--- MATERIAL PROVIDED ---

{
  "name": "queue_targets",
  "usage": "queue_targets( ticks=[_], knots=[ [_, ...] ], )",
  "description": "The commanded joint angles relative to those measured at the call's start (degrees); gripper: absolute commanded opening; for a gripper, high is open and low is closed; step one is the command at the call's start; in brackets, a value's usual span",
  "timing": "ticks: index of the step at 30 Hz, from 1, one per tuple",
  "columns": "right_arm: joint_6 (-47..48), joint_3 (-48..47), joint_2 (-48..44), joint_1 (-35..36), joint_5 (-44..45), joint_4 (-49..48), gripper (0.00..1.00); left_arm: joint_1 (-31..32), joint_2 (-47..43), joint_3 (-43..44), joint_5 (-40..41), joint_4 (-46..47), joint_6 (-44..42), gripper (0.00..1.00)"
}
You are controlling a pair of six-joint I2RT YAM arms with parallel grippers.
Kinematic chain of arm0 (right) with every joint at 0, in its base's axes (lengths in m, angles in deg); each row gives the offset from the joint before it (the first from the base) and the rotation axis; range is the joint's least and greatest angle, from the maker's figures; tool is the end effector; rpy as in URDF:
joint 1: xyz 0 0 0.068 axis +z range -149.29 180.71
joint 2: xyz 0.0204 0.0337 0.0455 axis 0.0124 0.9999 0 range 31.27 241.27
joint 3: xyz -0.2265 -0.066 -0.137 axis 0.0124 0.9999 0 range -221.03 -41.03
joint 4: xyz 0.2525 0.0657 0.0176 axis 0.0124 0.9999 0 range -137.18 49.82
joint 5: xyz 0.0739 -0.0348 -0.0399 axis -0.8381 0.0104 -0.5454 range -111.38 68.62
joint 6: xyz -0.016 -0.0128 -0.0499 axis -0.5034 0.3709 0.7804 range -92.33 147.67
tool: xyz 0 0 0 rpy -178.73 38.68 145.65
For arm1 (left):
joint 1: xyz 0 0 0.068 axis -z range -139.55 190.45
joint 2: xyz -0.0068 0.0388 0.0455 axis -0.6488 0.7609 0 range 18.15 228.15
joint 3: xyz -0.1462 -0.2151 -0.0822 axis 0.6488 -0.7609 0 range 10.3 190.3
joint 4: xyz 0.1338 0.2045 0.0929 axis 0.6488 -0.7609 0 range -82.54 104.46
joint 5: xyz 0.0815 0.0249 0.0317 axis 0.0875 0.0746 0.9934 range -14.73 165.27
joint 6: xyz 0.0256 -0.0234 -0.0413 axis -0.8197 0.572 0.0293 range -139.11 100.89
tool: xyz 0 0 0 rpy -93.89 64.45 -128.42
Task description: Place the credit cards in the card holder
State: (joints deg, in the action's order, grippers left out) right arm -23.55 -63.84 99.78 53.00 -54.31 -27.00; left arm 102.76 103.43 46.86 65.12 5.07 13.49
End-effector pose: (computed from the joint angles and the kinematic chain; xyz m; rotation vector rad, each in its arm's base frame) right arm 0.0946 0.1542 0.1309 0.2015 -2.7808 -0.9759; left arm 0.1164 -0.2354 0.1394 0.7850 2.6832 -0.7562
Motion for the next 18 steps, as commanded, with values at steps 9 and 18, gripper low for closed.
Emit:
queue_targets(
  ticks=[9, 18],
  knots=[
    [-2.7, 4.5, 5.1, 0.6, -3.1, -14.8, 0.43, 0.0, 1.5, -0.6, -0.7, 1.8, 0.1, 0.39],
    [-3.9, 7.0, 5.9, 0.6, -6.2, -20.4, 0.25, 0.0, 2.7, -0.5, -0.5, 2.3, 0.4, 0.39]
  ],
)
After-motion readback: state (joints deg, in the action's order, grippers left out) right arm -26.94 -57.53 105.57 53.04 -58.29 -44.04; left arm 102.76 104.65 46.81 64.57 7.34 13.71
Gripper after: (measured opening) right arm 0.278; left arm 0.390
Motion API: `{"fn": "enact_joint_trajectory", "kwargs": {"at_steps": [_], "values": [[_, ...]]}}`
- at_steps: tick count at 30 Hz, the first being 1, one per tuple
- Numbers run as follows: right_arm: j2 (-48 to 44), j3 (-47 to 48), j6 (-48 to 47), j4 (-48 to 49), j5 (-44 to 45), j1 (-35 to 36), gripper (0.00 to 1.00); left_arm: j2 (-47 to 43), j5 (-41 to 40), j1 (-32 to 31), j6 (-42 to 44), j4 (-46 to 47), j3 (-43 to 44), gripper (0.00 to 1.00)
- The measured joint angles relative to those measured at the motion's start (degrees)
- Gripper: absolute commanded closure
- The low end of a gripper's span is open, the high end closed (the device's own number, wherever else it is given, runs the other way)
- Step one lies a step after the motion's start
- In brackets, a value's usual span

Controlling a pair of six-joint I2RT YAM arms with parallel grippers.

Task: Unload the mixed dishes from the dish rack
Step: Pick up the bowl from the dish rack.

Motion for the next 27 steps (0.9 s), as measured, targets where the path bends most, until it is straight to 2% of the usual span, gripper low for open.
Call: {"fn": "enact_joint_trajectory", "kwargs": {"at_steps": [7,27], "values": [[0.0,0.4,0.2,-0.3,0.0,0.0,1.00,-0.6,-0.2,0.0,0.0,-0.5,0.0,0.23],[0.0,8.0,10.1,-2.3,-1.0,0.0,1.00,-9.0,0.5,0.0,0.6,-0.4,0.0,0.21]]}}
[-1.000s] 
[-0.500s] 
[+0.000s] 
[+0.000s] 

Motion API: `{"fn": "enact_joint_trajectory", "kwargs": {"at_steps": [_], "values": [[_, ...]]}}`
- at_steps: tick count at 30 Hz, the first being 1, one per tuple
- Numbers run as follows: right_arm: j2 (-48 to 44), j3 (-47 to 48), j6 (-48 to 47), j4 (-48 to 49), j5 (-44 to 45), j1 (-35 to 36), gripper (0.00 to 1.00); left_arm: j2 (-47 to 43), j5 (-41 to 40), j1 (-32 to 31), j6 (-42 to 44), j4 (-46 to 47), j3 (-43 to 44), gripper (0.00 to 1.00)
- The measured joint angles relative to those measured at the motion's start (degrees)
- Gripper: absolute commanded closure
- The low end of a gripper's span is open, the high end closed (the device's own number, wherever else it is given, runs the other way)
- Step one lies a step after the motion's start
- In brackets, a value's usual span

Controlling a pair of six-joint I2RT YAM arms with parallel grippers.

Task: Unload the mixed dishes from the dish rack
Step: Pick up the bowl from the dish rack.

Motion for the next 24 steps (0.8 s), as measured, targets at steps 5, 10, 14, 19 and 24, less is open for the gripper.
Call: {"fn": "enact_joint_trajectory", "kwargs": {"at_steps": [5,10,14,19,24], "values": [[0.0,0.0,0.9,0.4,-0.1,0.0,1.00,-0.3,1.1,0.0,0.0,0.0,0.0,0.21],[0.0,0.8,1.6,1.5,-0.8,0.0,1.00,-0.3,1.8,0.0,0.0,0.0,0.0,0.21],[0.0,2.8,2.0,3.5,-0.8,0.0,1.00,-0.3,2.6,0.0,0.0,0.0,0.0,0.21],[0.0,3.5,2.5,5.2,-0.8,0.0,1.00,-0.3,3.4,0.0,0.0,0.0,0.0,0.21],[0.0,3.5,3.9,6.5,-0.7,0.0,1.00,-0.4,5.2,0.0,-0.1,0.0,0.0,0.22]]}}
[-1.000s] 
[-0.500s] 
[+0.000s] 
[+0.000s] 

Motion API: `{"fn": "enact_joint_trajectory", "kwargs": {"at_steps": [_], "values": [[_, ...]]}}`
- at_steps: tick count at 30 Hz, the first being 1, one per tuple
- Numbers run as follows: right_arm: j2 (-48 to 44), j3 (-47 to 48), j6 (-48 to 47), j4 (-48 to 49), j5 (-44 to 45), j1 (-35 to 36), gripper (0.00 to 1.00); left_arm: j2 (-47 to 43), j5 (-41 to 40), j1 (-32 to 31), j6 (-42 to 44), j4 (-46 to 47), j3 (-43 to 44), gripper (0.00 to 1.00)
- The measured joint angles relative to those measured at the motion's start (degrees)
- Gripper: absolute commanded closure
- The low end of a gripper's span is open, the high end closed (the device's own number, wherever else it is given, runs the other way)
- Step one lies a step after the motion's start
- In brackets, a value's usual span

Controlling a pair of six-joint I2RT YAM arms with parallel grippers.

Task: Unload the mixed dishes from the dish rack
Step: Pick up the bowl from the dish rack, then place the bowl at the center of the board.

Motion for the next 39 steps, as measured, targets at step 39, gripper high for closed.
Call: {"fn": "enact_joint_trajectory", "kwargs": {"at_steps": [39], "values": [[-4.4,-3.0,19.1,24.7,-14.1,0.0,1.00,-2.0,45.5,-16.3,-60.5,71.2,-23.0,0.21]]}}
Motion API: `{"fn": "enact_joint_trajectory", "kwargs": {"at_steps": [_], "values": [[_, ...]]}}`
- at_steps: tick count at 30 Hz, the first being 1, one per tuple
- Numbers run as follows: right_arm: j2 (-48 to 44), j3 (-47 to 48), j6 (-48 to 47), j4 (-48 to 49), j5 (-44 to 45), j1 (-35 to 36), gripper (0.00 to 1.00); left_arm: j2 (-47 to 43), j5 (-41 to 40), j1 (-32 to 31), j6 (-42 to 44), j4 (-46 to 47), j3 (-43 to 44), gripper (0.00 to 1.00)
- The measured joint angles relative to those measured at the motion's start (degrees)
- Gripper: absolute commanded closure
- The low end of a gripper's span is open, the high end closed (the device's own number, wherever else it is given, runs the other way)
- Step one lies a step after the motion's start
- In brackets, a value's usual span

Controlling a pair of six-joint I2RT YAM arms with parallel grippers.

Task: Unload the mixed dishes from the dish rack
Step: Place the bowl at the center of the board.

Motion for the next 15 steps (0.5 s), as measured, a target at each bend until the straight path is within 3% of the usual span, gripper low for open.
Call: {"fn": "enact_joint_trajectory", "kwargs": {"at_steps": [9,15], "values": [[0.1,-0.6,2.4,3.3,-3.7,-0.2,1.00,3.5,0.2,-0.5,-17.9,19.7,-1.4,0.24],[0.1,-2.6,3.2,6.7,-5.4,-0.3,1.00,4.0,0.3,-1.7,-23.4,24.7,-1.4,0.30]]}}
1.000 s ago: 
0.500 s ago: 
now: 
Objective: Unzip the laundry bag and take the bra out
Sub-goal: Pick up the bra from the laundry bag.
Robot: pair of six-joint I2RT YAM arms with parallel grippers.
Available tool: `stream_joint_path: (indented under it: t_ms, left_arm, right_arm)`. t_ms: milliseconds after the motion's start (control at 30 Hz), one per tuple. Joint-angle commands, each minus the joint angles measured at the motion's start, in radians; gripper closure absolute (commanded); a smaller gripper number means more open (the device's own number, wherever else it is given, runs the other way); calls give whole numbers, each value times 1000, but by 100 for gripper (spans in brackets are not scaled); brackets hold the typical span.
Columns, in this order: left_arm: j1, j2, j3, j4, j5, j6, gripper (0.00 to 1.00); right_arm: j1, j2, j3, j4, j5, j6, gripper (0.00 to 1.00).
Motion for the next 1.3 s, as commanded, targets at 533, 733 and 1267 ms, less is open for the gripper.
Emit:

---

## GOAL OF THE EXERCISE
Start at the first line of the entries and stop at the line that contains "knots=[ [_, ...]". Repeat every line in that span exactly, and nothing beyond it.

## RESULT BELOW
{
  "name": "queue_targets",
  "usage": "queue_targets( ticks=[_], knots=[ [_, ...] ], )",

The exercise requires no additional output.